After learning about the newly invented telescope, he became the first individual to use a telescope to peer into the skies (which took place in 1609). Using this powerful instrument, he was able to discover the rings of Saturn (in 1610). He was also the first to spot the four moons of Jupiter, which also took place 1610. Galileo Galilei also witnessed the phases of Venus, observed sunspots, and was responsible for discovering other significant astronomical elements.

Galileo had write-ups regarding his numerous discoveries published, which shared with the rest of the world many new and exciting things that the telescope brought to life. This would also include the motion of the Earth about the Sun (which is often referred to as the Copernican system). Galileo Galilei was also an inventor and in 1593, he created the first thermometer, which used glass bulbs filled with water. When the temperature changed, the water moved up and down the bulb.

The historic efforts associated with Galileo are seen through the many accomplishments attached to his name, including theories, airports, and learning institutions. Below you will find a list of some of the things attributed to this great man of the times:

1) Galileo (unit of acceleration): The Galileo (also known as Gal) is a unit of acceleration, which is defined as 1 centimeter per second squared.
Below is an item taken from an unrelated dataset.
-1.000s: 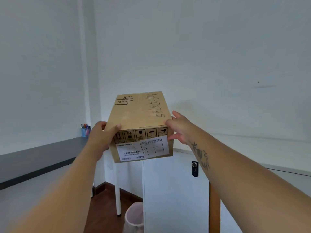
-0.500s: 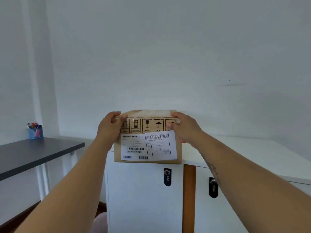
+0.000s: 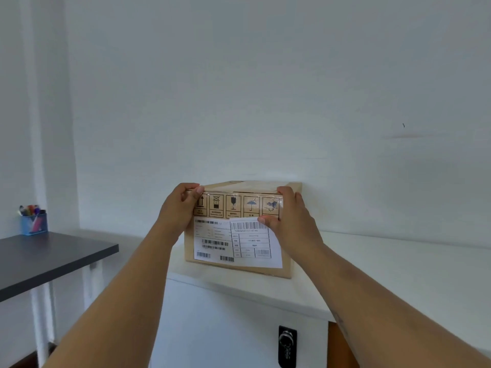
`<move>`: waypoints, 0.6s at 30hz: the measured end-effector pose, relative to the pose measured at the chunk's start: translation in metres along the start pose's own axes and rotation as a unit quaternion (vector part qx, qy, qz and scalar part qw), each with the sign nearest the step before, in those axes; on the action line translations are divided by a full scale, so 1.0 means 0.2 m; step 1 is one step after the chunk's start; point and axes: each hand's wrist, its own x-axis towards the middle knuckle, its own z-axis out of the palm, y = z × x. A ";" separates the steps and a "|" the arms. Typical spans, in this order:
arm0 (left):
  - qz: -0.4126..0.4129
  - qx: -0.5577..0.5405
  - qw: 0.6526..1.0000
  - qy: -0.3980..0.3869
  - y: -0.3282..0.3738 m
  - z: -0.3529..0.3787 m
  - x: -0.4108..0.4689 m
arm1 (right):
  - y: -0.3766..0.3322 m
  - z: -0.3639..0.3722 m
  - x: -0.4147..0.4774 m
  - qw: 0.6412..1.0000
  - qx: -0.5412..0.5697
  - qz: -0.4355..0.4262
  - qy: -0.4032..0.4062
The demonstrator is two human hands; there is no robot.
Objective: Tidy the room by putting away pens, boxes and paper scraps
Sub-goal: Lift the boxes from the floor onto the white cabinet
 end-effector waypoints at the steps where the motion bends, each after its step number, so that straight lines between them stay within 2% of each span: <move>1: -0.002 -0.002 1.000 0.000 -0.02 0.01 0.03 | 0.01 0.02 0.02 1.000 0.000 0.001 0.000; 18: -0.001 -0.016 1.000 -0.023 -0.21 0.06 0.29 | 0.06 0.16 0.18 1.000 -0.023 0.001 0.003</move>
2) Galileo Positioning System: As a response to the popular Global Positioning System (GPS) of the United States, the European Union (EU) is planning on constructing the Global Navigation Satellite System, which will be called Galileo.

3) Airport: In Pisa, Italy, there is an airport named Galileo Galilei Airport.

4) Jupiter: Jupiter is known to possess the Galilean moons, while the Galileo mission involved an unmanned spacecraft of the same name, which was sent by NASA in an effort to study Jupiter and its moons. The spacecraft was launched on October 18th, 1989 by the space shuttle, Atlantis, and finally arrived at Jupiter on December 7th, 1995 , a little more than six years later.

5) Stadium: In Miami, Florida, there is a stadium named the Galileo Stadium.

6) High School: In San Francisco, California, visitors may locate the Galileo High School.

7) Craters: On the Moon and Mars, there are craters that are named the Galilari crater.